“Grey’s Anatomy” and “Station 19” will each return for another season at ABC, the network announced Monday.
The long-running medical drama has been picked up for an 18th season to air in 2021-22, along with a fifth season of the firehouse spinoff. Both shows are run by showrunner Krista Vernoff.
“The writers, directors, casts and crews of ‘Grey’s Anatomy’ and ‘Station 19’ worked so hard to bring these shows to life this past season,” Vernoff said. “Keeping each other safe on set while paying tribute to the front-line heroes and first responders has been a challenge and a privilege. I’ve been truly blown away — particularly by our tireless crews — as they reinvented the TV-making wheel. Thank you to ABC and ABC Signature for the support and extraordinary partnership through this unprecedented season. We are so grateful for the opportunity to tell more stories.”
The “Grey’s” renewal comes after months of speculation about the future of the show beyond Season 17. Star Ellen Pompeo and the show’s creative team, including Vernoff, had openly discussed the possibility of the forthcoming season finale serving as the show’s final episode. “I’m planning for both contingencies and it’s hard and it’s not ideal. It’s not where I wish we were,” Vernoff told the Hollywood Reporter back in March.
Later that month, Vernoff, who also oversees the network’s Erin Brockovich-inspired legal drama “Rebel” and the “Grey’s” spinoff “Station 19,” signed a new overall deal with ABC Signature, laying the groundwork for a renewal. Disney also had to negotiate an extension on Pompeo’s contract, which was set to expire at the end of Season 17. The existing deal, which included a producing credit on the show, made her the highest-paid actress currently starring in a primetime drama series.
In addition to Pompeo, “Grey’s Anatomy” also stars original cast members Chandra Wilson and James Pickens Jr., as well as Kevin McKidd, Kim Raver, Jesse Williams, Camilla Luddington, Caterina Scorsone, Kelly McCreary, Giacomo Gianniotti, Chris Carmack, Jake Borelli, Greg Germann, Richard Flood and Anthony Hill.

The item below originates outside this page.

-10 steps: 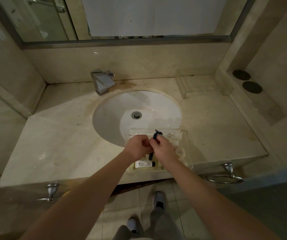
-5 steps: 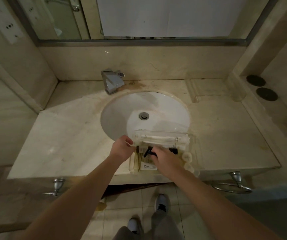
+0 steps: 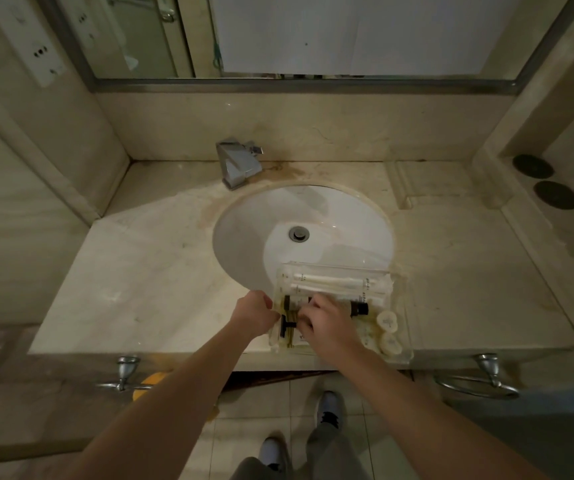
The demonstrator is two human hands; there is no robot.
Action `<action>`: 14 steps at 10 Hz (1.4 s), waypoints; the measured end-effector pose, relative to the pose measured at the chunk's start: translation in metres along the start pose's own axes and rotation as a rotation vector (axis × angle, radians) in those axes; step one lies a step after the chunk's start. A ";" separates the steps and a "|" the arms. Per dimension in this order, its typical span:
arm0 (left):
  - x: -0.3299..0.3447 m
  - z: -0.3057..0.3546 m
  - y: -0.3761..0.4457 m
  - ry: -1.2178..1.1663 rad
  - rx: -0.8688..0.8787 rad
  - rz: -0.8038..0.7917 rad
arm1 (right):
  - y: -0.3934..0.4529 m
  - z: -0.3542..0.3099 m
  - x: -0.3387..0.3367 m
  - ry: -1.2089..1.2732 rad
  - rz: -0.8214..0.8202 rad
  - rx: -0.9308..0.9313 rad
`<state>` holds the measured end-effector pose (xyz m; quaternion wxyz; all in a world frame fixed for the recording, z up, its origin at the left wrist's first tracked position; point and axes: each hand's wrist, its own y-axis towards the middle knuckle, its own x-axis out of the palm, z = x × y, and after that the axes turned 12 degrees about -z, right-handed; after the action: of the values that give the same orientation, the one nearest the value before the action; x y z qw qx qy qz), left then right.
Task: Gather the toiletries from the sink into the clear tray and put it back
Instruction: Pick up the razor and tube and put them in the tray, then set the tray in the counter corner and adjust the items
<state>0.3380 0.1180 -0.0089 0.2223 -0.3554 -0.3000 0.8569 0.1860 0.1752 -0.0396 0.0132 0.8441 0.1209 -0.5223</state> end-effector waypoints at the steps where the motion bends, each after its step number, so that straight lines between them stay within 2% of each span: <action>1: 0.003 0.000 0.005 0.065 -0.008 -0.016 | -0.007 0.012 -0.012 0.016 0.091 0.124; 3: 0.008 0.001 0.014 0.147 -0.030 -0.023 | -0.025 0.043 -0.034 0.121 0.191 0.485; 5: 0.006 0.009 0.019 0.205 -0.060 -0.017 | -0.042 0.060 -0.039 0.066 0.251 0.694; 6: 0.006 0.013 0.025 0.239 -0.063 -0.022 | -0.050 0.073 -0.042 0.132 0.215 0.874; 7: 0.005 0.021 0.033 0.249 -0.077 -0.016 | -0.049 0.092 -0.039 0.275 0.069 0.916; 8: 0.010 0.038 0.044 0.215 -0.088 -0.003 | -0.049 0.109 -0.046 0.296 0.048 0.923; 11: 0.070 0.159 0.077 0.277 0.043 -0.001 | -0.067 0.207 -0.100 0.466 0.297 1.002; 14: 0.115 0.260 0.132 0.200 0.079 -0.010 | -0.051 0.308 -0.153 0.385 0.382 1.080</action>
<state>0.0482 -0.0014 -0.0045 0.2693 -0.4288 -0.2440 0.8271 -0.1606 0.1501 -0.0385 -0.3456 0.8176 -0.3149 -0.3361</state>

“‘Station 19’ and ‘Grey’s Anatomy’ have done an incredible job of honoring real-life heroes by giving audiences an unflinching look at one of the biggest medical stories of our time,” Craig Erwich, president of Hulu Originals & ABC Entertainment, said. “Krista and her team of writers have continued to deliver the compelling and compassionate storytelling that is a hallmark of these shows, and created some of the year’s most-talked-about moments in television. We’re so grateful to our talented casts and crews for their extraordinary work that connects with viewers everywhere, and we look forward to sharing even more defining moments with our fans next season.”

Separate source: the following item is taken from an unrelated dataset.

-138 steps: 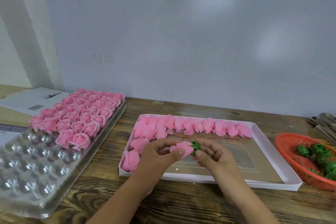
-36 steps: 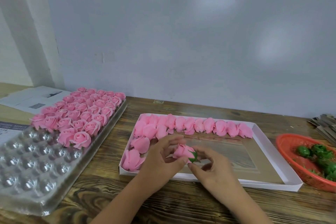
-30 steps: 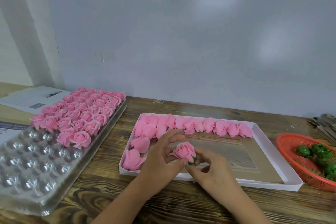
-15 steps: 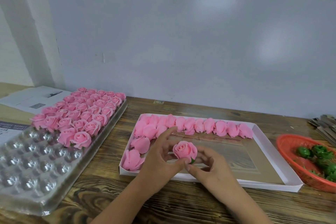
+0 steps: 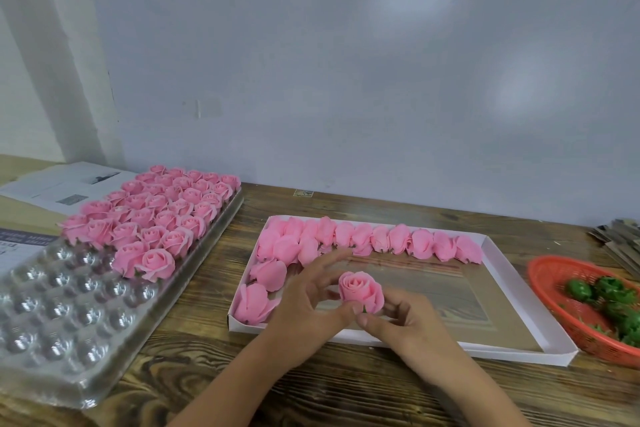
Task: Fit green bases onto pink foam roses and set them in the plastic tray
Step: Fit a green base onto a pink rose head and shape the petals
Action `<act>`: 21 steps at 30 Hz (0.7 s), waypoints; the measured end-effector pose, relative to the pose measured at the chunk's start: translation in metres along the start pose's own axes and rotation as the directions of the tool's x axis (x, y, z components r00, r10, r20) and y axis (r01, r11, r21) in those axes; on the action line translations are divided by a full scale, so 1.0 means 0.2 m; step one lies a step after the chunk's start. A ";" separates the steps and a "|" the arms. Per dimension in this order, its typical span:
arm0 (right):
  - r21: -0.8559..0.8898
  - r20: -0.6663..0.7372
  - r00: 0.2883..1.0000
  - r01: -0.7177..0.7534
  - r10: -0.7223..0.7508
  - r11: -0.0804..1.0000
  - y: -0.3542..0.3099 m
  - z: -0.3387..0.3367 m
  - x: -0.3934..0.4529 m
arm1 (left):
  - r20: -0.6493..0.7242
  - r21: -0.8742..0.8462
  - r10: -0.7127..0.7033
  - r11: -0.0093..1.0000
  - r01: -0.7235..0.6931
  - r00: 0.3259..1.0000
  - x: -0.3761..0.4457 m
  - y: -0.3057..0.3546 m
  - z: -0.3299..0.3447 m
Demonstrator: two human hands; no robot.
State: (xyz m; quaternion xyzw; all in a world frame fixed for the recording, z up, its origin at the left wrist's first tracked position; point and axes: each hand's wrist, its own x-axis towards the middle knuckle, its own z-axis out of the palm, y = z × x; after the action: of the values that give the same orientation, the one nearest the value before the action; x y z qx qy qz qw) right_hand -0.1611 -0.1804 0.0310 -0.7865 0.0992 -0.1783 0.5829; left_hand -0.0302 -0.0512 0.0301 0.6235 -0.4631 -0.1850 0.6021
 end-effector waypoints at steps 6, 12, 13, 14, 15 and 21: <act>-0.164 0.000 1.000 -0.016 0.016 0.986 0.01 0.02 0.00 | -0.009 -0.082 0.048 0.995 -0.049 0.999 -0.01 0.04 -0.01; -0.159 0.034 0.999 0.027 -0.021 0.987 0.00 0.02 -0.01 | 0.063 -0.068 0.051 0.997 -0.047 0.997 -0.01 0.02 -0.01; -0.155 0.032 0.999 0.031 -0.027 0.987 0.00 0.02 -0.01 | 0.071 -0.068 0.052 0.997 -0.048 0.996 0.00 0.03 -0.01; -0.147 0.030 0.999 0.035 -0.031 0.989 0.00 0.01 -0.01 | 0.081 -0.070 0.057 0.996 -0.051 0.995 -0.01 0.03 -0.01; -0.135 0.027 0.999 0.041 -0.038 0.990 0.00 0.01 -0.01 | 0.094 -0.078 0.064 0.995 -0.057 0.994 -0.01 0.04 0.00; -0.141 -0.024 0.999 0.022 -0.025 0.990 0.00 0.01 -0.01 | 0.194 -0.002 0.009 1.000 -0.009 0.981 -0.01 0.02 -0.01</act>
State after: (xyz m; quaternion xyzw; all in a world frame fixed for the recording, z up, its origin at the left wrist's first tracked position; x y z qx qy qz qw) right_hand -0.1628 -0.1782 0.0298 -0.8243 0.1099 -0.1880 0.5226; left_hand -0.0306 -0.0478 0.0341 0.6001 -0.5221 -0.2425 0.5554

Season 17 of “Grey’s Anatomy” heavily incorporated the COVID-19 pandemic into its plot and saw the returns of several high-profile former cast members, including Patrick Dempsey, T.R. Knight, Chyler Leigh and Sarah Drew. While not the ratings smash it was at its peak, the show is a reliable performer for ABC and remains the network’s top scripted drama in both total viewers and the key 18-49 demographic. “Grey’s” is also an important legacy series for the network, having earned a total of 38 Emmy nominations across its run, including two for outstanding drama series.
“Grey’s Anatomy” was created and is executive produced by Shonda Rhimes. Betsy Beers, Mark Gordon, Krista Vernoff, Debbie Allen, Zoanne Clack, Fred Einesman, Andy Reaser and Meg Marinis are executive producers. “Grey’s Anatomy” is produced by ABC Signature, which is a part of Disney Television Studios, alongside 20th Television and Touchstone Television.